To: "Bob Grunau" <grunau.garage@sympatico.ca>
Subject: Re: PA wiring
From: Nancy Seabrook <seabrook@en.com>
Date: Thu, 13 Jul 2006 23:06:31 -0700
Cc: "MG-MMM" <mg-mmm@autox.team.net>
In-reply-to: <BAYC1-PASMTP08C91FB279C6B035F65553926E0@CEZ.ICE>
References: <BAYC1-PASMTP08C91FB279C6B035F65553926E0@CEZ.ICE>
Reply-to: Nancy Seabrook <seabrook@en.com>
Sender: owner-mg-mmm@autox.team.net
Bob,
A 4 position brown ROTAX, not LUCAS, PLC-5 ignition headlamp switch with the spade key setup is proper for your PA. Send me your PLC-5 switch & I should be able to convert it to original for your PA. If you need more details, give me a call.
The only thing correct about the PLC-2 switch is that it is 4 position.

Craig Seabrook
Whitworth Shop
Novelty, Ohio
TC/0911
440-338-5950


On Jul 13, 2006, at 8:23 AM, Bob Grunau wrote:

I drove my MG TC 1872 trouble free round trip miles to Gatlinburg MG 2006.
After seeing all the beautiful MG MMM cars at Gatlinburg, I decided I better
get on with re-wiring PA-0531. I have a new wiring harness from British
Wiring who supply the Autosparks loom from the UK. PA-0531 currently has a
home made wiring loom, a J2 fuse/cutout, PLC-6 three position
light/ignition switch, A real mess, wires going every which way.

So I have some questions:
I have two four position ignition/light switches:
1-PLC-2, looks very similar to a TC PLC-6 switch except has the extra
position for the charge system. This switch has an MRN-2 key , a crooked
light lever ( looks like it got caught in a screen door ) and an open window
to indentify the switch position.

2-second switch is a PLC-5, same four positions on the light lever, straight
lever, no key but a funny opening that any flat bladed screw driver can
operate. Switch locations are identified by Charge low/high and Lamps
side/head engraved on the chromed outer ring . I suspect this switch is more
correct for the PA but wonder about the funny "key".

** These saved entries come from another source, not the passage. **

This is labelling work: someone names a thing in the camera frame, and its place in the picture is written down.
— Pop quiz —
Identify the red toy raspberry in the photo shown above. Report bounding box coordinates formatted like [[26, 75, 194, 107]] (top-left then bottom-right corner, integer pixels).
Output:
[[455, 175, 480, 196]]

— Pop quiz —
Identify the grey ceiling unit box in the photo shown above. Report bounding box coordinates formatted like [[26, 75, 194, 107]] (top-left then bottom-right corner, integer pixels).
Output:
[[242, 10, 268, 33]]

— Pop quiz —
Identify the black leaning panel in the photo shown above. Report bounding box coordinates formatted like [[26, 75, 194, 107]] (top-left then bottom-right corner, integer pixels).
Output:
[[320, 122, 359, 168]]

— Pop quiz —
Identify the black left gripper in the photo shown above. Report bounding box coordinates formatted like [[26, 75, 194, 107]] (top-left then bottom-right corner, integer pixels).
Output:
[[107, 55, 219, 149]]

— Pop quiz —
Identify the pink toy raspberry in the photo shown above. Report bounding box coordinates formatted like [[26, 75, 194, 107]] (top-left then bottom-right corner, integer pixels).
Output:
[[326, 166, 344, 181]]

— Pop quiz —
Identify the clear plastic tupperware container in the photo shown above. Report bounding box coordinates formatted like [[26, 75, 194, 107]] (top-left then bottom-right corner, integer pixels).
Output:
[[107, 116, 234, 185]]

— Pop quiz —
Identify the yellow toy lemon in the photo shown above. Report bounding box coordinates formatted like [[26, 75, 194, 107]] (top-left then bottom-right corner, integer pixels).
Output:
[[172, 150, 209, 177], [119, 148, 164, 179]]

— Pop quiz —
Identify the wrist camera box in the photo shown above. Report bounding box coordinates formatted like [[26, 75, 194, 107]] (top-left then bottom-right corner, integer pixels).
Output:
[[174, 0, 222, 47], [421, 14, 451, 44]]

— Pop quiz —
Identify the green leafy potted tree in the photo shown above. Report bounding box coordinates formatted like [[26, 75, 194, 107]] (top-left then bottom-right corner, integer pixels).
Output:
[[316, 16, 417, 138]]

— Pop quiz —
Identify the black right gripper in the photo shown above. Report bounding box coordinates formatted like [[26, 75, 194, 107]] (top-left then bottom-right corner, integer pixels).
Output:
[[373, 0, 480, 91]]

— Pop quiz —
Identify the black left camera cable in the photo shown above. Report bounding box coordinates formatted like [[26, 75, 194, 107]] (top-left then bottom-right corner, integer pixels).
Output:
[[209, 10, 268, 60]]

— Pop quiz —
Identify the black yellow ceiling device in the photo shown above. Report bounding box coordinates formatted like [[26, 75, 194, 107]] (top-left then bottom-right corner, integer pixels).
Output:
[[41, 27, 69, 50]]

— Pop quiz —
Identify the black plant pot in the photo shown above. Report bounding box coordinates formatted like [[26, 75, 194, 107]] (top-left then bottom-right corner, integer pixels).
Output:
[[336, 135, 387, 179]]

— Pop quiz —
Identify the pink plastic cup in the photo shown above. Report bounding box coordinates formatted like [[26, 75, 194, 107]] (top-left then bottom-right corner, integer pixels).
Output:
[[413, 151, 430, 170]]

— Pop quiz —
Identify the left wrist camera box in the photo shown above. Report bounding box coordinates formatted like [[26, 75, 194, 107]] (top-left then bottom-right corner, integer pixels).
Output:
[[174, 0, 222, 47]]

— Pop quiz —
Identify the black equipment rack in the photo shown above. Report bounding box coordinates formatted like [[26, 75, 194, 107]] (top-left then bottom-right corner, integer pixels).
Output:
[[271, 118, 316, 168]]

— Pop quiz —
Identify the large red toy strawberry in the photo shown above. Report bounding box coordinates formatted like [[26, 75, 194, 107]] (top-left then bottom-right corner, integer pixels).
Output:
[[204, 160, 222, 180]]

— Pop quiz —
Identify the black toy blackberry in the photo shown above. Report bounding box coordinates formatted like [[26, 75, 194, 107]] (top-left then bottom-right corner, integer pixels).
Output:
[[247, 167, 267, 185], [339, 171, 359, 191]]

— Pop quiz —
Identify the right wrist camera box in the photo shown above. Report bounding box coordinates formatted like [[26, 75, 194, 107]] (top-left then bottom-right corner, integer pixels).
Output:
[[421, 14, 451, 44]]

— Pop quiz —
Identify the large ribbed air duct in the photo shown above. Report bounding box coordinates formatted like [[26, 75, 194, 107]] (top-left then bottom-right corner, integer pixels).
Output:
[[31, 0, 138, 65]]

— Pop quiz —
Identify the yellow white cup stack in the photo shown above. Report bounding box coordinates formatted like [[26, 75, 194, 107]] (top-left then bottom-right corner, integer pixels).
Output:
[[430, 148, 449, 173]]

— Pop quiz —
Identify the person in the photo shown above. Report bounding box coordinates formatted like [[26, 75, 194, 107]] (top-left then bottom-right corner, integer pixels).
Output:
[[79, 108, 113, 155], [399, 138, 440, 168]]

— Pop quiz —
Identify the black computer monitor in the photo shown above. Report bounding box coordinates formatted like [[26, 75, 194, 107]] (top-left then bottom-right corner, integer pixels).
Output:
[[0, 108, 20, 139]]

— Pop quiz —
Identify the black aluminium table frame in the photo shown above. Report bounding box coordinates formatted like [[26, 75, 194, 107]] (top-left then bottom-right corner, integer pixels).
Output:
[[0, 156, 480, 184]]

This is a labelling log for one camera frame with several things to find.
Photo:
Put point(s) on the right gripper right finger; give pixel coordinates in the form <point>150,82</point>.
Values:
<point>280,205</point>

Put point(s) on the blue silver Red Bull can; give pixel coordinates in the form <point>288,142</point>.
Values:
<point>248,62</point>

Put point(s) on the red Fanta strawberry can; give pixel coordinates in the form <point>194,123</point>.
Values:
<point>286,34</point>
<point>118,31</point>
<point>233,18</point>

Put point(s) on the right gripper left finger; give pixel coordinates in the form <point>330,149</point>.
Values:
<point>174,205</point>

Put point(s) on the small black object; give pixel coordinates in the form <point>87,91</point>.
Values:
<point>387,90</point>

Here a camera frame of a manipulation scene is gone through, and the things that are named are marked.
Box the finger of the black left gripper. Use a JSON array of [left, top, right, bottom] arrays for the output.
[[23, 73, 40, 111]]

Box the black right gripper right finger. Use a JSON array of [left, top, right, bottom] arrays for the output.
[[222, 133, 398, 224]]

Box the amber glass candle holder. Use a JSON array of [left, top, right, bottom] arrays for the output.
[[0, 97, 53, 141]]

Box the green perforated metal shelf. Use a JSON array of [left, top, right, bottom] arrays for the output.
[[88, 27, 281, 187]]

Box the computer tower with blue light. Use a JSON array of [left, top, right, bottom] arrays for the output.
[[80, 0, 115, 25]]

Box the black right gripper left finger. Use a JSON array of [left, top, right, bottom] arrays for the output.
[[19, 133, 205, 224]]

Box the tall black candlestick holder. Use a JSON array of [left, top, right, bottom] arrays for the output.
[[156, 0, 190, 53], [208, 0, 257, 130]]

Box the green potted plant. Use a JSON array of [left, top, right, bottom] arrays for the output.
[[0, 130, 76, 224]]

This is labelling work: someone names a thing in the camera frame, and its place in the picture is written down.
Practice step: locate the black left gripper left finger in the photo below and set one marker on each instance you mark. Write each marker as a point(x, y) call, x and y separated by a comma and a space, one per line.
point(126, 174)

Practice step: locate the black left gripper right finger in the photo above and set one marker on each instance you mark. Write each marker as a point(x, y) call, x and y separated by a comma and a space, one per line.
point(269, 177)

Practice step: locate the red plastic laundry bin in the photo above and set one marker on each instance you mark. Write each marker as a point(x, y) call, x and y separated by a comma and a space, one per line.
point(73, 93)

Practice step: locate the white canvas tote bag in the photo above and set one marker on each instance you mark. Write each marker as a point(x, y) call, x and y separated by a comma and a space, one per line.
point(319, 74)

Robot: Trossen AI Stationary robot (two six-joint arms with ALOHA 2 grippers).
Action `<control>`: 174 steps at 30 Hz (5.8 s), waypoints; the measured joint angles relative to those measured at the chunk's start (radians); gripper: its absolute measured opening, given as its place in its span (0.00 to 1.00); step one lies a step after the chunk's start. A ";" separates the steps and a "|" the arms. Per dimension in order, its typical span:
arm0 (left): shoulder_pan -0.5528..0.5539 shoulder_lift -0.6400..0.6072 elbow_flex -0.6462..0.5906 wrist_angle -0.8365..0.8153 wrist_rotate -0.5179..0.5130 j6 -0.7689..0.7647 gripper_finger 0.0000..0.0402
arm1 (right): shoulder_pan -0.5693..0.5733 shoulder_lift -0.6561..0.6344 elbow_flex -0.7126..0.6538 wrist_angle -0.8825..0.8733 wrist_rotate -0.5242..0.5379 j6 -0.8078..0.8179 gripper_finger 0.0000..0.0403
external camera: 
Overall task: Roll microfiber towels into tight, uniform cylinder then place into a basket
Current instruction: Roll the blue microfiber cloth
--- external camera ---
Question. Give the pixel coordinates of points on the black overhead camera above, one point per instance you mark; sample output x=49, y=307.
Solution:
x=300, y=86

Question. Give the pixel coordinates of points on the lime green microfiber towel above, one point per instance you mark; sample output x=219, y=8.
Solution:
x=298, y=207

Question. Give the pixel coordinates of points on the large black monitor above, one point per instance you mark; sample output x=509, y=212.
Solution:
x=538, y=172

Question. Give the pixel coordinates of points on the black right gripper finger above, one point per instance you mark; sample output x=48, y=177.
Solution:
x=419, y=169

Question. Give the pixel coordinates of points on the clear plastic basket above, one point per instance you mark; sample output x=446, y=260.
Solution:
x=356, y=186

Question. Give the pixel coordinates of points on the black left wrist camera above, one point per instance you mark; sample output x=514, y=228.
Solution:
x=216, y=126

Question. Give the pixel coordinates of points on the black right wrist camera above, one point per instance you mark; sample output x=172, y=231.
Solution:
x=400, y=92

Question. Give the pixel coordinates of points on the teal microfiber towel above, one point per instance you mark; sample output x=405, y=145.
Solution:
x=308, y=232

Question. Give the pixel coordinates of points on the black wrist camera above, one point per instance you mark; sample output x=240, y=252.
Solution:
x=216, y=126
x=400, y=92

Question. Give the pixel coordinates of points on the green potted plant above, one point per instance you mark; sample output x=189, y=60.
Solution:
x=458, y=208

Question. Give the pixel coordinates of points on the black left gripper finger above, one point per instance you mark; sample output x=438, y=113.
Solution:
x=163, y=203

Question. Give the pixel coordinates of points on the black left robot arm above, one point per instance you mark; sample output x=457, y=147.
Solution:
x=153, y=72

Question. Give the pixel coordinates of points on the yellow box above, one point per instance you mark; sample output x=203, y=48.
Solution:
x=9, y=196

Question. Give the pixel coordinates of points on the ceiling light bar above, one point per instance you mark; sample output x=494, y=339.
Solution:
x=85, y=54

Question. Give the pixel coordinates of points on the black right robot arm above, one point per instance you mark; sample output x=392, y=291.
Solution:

Both switches have the same connections and wiring markings on the back.
Both appear to make the same connection internally when operated through the
range of four positions. So any clues which is correct for the PA. Or can I
marry parts from the two switches to make a proper PA switch??

The PA wiring diagram does not show any connection to "F2" terminal on the
back connection on the switch. Is this correct? I looked at a TA switch
and it shows F2 connected.

I do have several P type fuse/cutout boxes. One has no cutout so I could
use a diode. Any comments on using a diode instead of the cutout?

If anybody has a simplified wiring diagram or any hints, I'd sure appreciate
them.

I'm a mechanical engineer ( at least I was ) and the wiring on the PA looks
complicated to me. Might be OK once I start the project.
Thanks for any advice/help.
Bob Grunau
PA-0531
J-3017
.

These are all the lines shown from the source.